The client in the SYN_SENT state will finally call tcp_rcv_state_process after receiving the syn+ack message from the server, where it will do corresponding processing according to the TCP state. Here we only focus on the SYN_SENT state.
// net/ipv4/tcp_ipv4.c
int tcp_rcv_state_process(struct sock *sk, struct sk_buff *skb)
{
...
int queued = 0;
...
switch (sk->sk_state) {
case TCP_CLOSE:
...
case TCP_LISTEN:
...
case TCP_SYN_SENT:
....
queued = tcp_rcv_synsent_state_process(sk, skb, th);
if (queued >= 0)
return queued;
...
}
It can be seen that next, the tcp_rcv_synsent_state_process function will continue to be called.
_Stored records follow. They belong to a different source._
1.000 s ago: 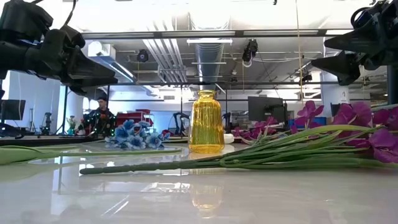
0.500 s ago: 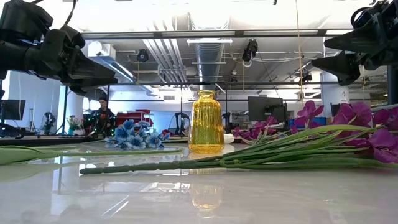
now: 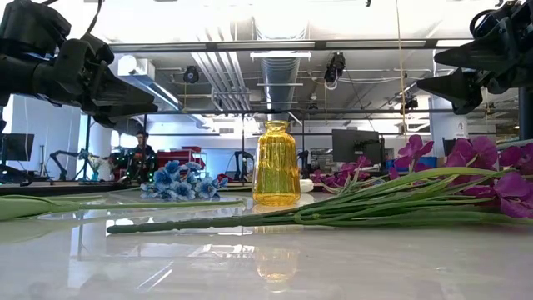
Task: Sort flowers into vase by color
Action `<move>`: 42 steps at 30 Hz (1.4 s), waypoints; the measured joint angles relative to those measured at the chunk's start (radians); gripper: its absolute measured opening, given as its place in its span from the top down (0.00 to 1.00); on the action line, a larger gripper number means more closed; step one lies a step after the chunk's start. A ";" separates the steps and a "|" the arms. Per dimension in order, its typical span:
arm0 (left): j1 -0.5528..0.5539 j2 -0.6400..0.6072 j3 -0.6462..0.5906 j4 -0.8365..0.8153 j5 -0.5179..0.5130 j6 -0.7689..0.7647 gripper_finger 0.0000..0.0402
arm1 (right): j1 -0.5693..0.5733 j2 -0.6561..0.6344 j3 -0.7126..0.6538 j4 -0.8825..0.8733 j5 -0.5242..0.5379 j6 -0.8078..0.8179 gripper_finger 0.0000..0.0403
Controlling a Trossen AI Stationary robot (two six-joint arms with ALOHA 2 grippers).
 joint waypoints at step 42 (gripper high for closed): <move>0.000 0.000 0.000 0.000 0.000 0.000 0.59 | 0.000 0.004 0.000 0.095 0.021 0.002 0.25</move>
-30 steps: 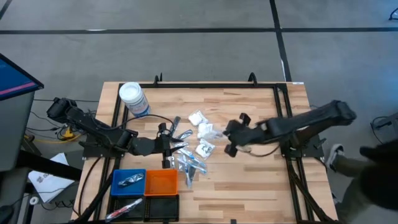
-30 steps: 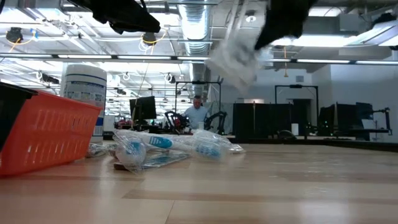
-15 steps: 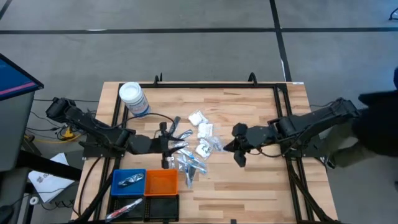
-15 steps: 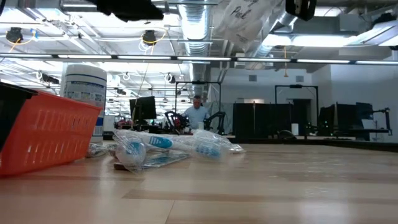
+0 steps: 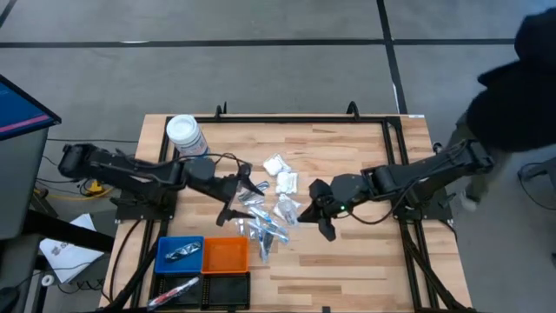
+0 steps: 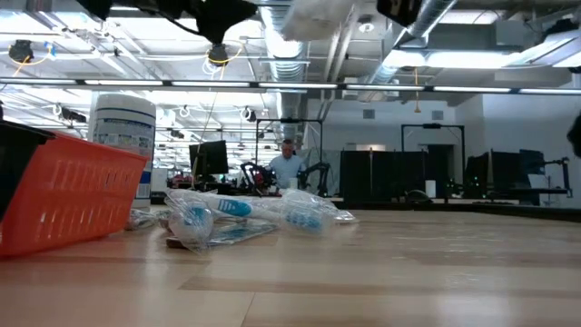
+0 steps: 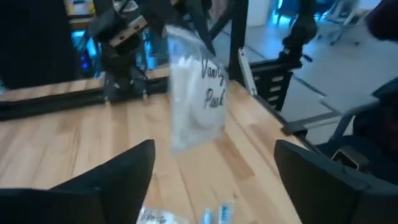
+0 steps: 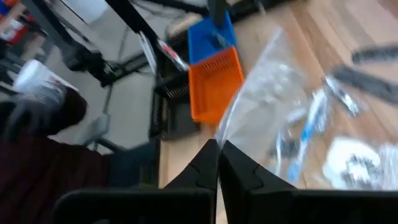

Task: Pick & Place Travel size toiletries
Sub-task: Put the right cotton pack into the right black basket

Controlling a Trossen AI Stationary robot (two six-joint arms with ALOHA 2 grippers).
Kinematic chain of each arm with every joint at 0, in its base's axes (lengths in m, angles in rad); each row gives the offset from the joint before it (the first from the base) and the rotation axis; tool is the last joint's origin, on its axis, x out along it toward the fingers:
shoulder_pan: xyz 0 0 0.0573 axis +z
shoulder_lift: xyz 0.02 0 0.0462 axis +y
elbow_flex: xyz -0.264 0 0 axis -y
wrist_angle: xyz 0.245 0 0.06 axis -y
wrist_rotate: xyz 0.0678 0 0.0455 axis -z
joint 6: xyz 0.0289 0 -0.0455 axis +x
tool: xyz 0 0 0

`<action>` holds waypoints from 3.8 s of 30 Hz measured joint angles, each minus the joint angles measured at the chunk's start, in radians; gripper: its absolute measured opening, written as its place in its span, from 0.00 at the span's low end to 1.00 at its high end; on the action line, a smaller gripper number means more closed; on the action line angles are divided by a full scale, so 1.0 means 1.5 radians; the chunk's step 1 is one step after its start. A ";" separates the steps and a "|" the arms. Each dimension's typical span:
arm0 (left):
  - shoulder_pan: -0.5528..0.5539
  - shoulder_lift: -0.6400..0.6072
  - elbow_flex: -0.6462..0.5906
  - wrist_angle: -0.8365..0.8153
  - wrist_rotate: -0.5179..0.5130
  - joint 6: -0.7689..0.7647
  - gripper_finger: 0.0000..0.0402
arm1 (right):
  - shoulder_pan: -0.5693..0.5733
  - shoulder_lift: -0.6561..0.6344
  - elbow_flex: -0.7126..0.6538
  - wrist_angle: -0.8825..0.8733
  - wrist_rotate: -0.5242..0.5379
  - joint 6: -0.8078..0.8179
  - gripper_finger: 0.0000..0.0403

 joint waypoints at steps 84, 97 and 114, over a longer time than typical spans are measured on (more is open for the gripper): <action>-0.079 0.275 -0.047 0.600 0.419 -0.399 0.04 | 0.085 0.037 0.019 0.107 0.050 -0.666 0.68; -0.220 0.275 -0.134 0.722 0.244 -0.459 0.04 | 0.132 0.263 0.123 0.195 0.386 -1.089 0.58; -0.222 0.274 -0.135 0.719 0.232 -0.451 0.04 | 0.153 0.326 0.219 0.178 0.424 -1.321 0.35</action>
static int tcp_rcv_synsent_state_process(struct sock *sk, struct sk_buff *skb,
const struct tcphdr *th)
{
....
if (th->ack) {
/* rfc793:
* "If the state is SYN-SENT then
* first check the ACK bit
* If the ACK bit is set
* If SEG.ACK =< ISS, or SEG.ACK > SND.NXT, send
* a reset (unless the RST bit is set, if so drop
* the segment and return)"
*/
// ack 的确认号不是预期的
if (!after(TCP_SKB_CB(skb)->ack_seq, tp->snd_una) ||
after(TCP_SKB_CB(skb)->ack_seq, tp->snd_nxt))
//回 RST 报文
goto reset_and_undo;
...
}
From the above function, we can know that in the SYN_SENT state, the client will return a RST message if it receives a syn+ack message with an incorrect confirmation number.
Summary
In the TCP three-way handshake, the ack confirmation number received by the client in the second handshake is not what it expects, what will happen? Should it directly discard or return the RST message?
Return RST message.
Under what circumstances will an incorrect ack (ack in the second handshake) be received?
When the client sends multiple SYN packets and the network is congested, the "old SYN packet" arrives at the server earlier than the "new SYN packet", and the server will follow the received "old SYN packet". "SYN message" to reply a syn+ack message, but the acknowledgment number of this message is not what the client expects to receive, so the client will return a RST message.